There was a small measure of progress at the WTO Hong Kong conference, but negotiators still see trade as an arm of politicsby Jack Thurston / January 22, 2006 / Leave a comment
To leaven the mood at the opening session of the WTO ministerial conference in Hong Kong in mid-December, Pascal Lamy, the WTO’s newly installed director general, pulled a magic wand from his breast pocket. Progress has been so slow and the main protagonists dug in to such seemingly irreconcilable positions that Lamy, who has the unenviable task of brokering a final deal, could be forgiven for resorting to sorcery.
But if he had been looking for a prop to sum up the overall mood of the delegates and observers arriving in Hong Kong, Lamy might well have brandished a stethoscope. After the acrimonious walkout by developing countries at the last summit in Cancún in 2003, the main objective for the WTO this time around was survival. The diminishing of expectations to such a low level was profoundly depressing, particularly in a year when the British government threw the weight of its twin presidencies of the G8 and the EU behind the trade justice movement.
The good news is that the WTO did survive Hong Kong, and its 149 members agreed a text which includes a small measure of progress towards a final deal. The new text is less than spectacular, but everyone agreed to keep talking, and to hold a Hong Kong 2 in Geneva in the spring. The bad news is that there is an enormous amount still to do, and not much time in which to do it.

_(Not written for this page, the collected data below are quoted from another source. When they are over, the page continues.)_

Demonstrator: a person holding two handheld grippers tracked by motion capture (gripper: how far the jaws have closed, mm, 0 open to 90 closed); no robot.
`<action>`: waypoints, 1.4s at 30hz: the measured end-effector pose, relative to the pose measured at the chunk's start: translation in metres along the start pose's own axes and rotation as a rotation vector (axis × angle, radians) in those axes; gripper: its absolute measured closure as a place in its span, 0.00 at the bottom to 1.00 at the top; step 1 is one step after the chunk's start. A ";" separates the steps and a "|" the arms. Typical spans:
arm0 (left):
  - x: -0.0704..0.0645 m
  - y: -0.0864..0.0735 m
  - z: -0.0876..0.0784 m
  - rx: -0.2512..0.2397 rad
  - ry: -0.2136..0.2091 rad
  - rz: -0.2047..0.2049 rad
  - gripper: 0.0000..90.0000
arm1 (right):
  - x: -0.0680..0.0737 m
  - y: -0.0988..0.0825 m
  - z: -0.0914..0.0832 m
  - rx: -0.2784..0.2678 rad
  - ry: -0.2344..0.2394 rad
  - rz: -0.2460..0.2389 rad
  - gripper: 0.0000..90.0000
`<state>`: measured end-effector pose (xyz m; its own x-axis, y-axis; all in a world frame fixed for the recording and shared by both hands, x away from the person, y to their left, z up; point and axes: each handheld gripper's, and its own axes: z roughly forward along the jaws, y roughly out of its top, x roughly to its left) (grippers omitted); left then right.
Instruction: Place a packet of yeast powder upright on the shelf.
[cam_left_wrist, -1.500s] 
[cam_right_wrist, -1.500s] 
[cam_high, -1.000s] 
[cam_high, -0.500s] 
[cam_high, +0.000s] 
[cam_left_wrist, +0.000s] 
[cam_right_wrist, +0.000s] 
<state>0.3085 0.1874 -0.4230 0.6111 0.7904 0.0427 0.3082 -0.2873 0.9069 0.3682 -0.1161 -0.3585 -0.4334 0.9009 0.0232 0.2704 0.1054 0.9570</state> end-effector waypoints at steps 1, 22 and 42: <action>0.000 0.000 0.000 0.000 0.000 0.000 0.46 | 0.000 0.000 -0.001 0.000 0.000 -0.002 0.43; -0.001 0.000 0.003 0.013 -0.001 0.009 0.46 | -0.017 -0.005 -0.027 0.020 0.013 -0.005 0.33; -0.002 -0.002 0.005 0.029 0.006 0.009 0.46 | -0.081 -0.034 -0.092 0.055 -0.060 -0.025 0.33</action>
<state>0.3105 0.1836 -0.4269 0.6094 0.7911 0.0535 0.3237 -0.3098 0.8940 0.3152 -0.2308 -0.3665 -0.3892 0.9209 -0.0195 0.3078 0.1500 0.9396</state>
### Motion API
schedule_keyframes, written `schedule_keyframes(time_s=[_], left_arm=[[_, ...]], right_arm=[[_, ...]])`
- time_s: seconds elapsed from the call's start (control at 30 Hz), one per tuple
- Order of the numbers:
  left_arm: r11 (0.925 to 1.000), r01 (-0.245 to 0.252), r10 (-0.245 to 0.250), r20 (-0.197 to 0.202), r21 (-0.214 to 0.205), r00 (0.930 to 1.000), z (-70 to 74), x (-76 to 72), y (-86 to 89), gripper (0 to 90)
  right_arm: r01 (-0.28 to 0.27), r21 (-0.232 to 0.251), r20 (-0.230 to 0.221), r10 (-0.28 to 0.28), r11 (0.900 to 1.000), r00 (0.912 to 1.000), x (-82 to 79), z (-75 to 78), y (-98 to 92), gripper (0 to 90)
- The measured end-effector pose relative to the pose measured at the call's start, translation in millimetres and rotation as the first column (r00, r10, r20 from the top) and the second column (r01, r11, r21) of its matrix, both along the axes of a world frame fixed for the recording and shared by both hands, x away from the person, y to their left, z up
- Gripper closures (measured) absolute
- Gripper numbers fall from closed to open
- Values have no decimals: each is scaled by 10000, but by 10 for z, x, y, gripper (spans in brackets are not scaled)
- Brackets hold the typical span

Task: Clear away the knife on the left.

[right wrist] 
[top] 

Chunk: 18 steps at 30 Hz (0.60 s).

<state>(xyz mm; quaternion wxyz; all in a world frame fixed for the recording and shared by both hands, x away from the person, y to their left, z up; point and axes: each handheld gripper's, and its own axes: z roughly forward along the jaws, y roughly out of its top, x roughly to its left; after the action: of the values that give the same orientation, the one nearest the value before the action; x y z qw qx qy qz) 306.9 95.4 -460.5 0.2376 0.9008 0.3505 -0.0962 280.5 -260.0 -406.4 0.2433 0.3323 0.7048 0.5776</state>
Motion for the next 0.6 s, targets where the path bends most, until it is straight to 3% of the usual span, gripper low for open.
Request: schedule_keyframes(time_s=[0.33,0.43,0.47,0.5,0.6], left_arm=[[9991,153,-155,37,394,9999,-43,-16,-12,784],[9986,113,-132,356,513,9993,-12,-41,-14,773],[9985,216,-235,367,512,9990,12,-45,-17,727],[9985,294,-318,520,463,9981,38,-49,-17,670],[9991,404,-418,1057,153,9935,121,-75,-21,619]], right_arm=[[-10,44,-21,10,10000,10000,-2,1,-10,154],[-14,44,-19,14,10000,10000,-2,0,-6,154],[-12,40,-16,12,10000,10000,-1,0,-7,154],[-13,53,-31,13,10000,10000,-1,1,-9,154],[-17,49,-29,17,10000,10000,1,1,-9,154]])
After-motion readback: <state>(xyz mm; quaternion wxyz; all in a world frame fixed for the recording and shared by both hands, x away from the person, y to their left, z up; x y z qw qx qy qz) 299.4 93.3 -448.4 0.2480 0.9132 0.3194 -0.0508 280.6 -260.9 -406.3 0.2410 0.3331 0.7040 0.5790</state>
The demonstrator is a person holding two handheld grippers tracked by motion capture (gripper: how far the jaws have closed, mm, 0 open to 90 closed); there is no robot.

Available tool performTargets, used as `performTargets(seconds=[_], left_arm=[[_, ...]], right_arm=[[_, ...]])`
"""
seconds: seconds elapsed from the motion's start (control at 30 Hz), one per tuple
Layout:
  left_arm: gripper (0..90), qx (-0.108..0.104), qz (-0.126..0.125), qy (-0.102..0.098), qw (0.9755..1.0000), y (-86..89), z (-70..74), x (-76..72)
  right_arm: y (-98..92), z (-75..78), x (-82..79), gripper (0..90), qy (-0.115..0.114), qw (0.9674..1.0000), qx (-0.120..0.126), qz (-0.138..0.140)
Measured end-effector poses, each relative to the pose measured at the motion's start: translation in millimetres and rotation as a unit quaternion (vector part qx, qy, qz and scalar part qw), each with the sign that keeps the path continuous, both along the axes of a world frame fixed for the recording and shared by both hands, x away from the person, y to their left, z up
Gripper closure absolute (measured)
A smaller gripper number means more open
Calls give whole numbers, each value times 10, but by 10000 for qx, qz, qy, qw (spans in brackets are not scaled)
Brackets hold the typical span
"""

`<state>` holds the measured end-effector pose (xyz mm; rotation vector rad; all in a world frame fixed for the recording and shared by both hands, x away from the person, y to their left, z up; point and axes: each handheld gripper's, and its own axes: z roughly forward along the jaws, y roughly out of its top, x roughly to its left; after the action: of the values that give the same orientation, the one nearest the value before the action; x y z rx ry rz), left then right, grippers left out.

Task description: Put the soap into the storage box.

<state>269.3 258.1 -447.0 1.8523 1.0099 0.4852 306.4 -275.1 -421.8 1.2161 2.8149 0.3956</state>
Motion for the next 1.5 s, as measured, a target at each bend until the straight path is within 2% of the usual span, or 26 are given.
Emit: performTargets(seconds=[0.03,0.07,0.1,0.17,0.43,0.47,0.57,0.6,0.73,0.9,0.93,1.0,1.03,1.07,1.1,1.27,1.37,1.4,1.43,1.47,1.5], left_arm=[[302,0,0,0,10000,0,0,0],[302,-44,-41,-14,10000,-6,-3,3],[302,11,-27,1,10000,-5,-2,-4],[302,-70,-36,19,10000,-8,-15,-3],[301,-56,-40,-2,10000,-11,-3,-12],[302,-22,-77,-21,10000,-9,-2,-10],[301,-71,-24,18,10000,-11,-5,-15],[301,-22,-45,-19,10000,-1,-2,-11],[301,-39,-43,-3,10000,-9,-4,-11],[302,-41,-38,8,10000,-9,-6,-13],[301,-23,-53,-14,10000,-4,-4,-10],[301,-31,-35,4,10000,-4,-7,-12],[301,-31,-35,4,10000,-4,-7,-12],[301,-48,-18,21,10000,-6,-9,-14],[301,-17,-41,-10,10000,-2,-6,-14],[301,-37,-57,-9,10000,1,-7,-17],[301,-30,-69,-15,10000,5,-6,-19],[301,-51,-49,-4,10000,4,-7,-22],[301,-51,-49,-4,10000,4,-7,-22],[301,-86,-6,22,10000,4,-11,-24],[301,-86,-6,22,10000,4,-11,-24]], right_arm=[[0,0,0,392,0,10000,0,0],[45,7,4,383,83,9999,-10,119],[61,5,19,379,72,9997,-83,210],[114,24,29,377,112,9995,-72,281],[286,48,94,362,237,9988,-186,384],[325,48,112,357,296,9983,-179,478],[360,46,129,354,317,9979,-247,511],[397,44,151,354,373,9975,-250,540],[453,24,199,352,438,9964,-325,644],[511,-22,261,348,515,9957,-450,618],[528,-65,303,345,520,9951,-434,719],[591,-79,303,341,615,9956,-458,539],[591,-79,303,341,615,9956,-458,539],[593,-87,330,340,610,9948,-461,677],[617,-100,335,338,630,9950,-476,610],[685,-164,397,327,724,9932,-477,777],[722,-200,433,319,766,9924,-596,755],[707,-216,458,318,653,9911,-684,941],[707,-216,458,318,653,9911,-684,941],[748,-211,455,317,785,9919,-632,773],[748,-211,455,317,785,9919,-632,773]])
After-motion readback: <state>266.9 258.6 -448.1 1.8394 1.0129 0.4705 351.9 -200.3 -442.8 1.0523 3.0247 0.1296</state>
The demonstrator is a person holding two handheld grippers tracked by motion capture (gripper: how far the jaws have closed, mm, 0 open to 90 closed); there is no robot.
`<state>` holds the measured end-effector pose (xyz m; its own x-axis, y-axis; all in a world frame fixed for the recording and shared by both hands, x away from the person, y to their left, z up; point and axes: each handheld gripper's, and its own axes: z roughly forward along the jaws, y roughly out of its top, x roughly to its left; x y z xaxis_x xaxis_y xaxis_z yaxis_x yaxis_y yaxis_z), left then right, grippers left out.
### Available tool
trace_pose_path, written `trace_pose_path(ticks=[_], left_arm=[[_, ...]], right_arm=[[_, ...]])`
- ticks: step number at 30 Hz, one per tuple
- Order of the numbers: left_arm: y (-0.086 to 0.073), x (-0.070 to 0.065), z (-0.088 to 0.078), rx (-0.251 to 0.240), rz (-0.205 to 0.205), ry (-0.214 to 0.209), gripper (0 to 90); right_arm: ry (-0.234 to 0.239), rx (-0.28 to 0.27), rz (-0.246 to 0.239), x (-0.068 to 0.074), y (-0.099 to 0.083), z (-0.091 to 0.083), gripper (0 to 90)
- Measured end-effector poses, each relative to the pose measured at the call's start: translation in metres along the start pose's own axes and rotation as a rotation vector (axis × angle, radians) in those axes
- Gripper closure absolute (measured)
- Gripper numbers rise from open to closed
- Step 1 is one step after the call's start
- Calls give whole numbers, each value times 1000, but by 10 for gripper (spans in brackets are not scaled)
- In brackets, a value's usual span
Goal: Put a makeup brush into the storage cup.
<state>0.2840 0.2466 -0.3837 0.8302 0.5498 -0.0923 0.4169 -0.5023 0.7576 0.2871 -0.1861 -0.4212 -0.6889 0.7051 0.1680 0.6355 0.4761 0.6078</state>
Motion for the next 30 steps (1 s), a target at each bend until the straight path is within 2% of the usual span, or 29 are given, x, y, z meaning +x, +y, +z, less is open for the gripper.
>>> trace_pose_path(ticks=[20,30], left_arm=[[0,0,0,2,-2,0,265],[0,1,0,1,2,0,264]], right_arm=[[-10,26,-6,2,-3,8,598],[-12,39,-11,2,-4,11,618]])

The EU delegation came to Hong Kong expecting the worst. In the late summer “bra wars,” Peter Mandelson had flunked his first major test as EU trade commissioner, and over the months that followed, the US consistently outmanoeuvred the EU in the build-up to Hong Kong. And if America’s multibillion-dollar cotton subsidies, so crippling to poor west African farmers, had made the US the villain at Cancún, it did not seem impossible that fortress Europe would carry the can for a potentially fatal breakdown at Hong Kong. This is because progress in agriculture, the sector of the world economy most heavily distorted by trade barriers and most important to developing countries, has become the prerequisite for progress in other areas like manufactured goods and services. Brazil, the world’s most competitive agricultural exporter and leader of the powerful G20 grouping of developing countries, recently turned its fire away from US cotton, corn and soybean subsidies and towards Europe’s farm tariffs.